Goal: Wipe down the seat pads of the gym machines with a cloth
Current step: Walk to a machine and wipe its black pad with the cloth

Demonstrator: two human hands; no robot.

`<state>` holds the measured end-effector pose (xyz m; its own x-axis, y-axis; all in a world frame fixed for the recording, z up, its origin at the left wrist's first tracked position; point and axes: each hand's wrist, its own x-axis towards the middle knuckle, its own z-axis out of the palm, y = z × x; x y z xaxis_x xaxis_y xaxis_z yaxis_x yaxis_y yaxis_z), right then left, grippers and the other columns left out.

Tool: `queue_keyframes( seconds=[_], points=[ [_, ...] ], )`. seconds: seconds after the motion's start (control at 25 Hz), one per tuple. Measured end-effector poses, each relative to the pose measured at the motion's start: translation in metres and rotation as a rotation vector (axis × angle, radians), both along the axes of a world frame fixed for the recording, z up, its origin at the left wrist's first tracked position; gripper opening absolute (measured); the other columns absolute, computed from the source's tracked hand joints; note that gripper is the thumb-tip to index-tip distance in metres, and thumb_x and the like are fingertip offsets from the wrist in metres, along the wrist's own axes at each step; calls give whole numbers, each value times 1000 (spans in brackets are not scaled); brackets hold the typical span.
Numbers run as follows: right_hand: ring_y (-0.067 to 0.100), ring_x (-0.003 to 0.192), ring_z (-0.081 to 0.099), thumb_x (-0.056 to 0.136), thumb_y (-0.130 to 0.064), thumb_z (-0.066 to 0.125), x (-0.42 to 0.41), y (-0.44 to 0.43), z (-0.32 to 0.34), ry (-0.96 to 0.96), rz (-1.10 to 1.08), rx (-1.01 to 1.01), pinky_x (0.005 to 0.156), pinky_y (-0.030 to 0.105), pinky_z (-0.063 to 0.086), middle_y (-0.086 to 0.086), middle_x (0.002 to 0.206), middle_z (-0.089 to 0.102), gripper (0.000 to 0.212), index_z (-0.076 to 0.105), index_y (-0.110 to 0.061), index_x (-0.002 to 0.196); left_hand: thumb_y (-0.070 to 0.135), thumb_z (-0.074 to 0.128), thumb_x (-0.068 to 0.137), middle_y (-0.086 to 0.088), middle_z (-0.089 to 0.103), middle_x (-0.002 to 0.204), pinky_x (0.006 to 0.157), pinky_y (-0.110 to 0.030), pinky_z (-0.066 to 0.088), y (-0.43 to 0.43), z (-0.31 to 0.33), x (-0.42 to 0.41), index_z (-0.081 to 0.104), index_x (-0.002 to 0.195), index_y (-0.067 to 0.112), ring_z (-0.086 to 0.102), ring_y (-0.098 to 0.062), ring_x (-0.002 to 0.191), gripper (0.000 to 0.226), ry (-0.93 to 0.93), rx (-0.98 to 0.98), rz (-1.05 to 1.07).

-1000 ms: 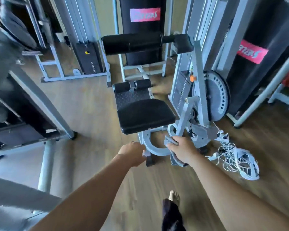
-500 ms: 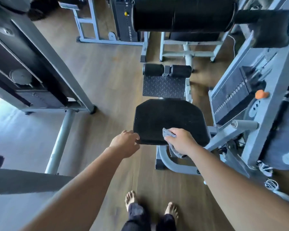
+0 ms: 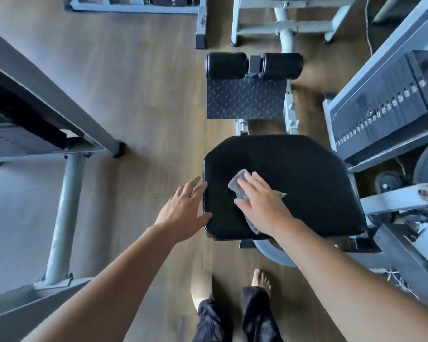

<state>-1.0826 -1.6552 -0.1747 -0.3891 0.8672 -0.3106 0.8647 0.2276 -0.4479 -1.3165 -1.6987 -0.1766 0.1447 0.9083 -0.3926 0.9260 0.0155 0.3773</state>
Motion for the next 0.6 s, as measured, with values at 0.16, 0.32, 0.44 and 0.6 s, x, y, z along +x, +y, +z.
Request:
queue_keyframes(
  seconds=[0.16, 0.32, 0.44, 0.6],
  points=[
    [19, 157, 7, 105, -45, 18, -5, 20, -46, -158, 160, 176, 127, 40, 11, 2, 169, 12, 63, 25, -13, 159, 63, 55, 93, 20, 1, 170, 118, -36, 36, 6, -24, -15, 4, 164, 31, 18, -10, 151, 94, -42, 0, -53],
    [18, 157, 1, 107, -42, 16, -34, 98, -61, -206, 95, 187, 128, 41, 6, -2, 170, 5, 58, 13, -22, 161, 67, 51, 92, 26, -1, 168, 115, -32, 38, 3, -35, -17, 1, 164, 34, 18, -6, 149, 94, -71, 35, -45],
    [20, 157, 1, 108, -41, 18, -39, 92, -57, -214, 92, 206, 127, 46, 10, -1, 171, 5, 56, 11, -26, 162, 68, 51, 92, 26, -2, 169, 116, -32, 38, 2, -35, -17, 2, 164, 34, 17, -5, 150, 94, -96, 42, -36],
    [18, 157, -3, 108, -44, 16, -11, 3, -39, -248, 240, 183, 127, 42, 8, -1, 171, -1, 58, 11, -24, 162, 69, 53, 90, 28, 0, 168, 114, -32, 41, 4, -35, -20, 5, 164, 35, 17, -3, 149, 95, -110, 54, -37]
  ],
)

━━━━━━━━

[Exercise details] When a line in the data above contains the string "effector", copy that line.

[The completed task]
`<state>` holds the measured end-effector pose (xyz m; its own x-axis, y-axis; all in a world frame fixed for the recording, z up, its origin at the left wrist's first tracked position; point and axes: each hand's wrist, its own x-axis towards the middle knuckle, its own z-axis out of the palm, y = z × x; x y z xaxis_x xaxis_y xaxis_z yaxis_x yaxis_y yaxis_z), right then left, grippers and the other columns left out.
Tool: `queue_keyframes( seconds=[_], points=[ [_, ...] ], )`. seconds: seconds after the motion's start (control at 25 Hz), one per tuple. Measured end-effector poses, each relative to the pose measured at the motion's start: translation in metres and rotation as a rotation vector (axis × angle, radians), both along the axes of a world frame fixed for the recording, z up, its origin at the left wrist's first tracked position; gripper opening absolute (measured); the other columns absolute, computed from the source's tracked hand joints; note that gripper is the thumb-tip to index-tip distance in metres, and thumb_x and the like are fingertip offsets from the wrist in metres, along the wrist's own axes at each step; calls give whole numbers, each value times 1000 (spans in brackets are not scaled); brackets hold the typical span.

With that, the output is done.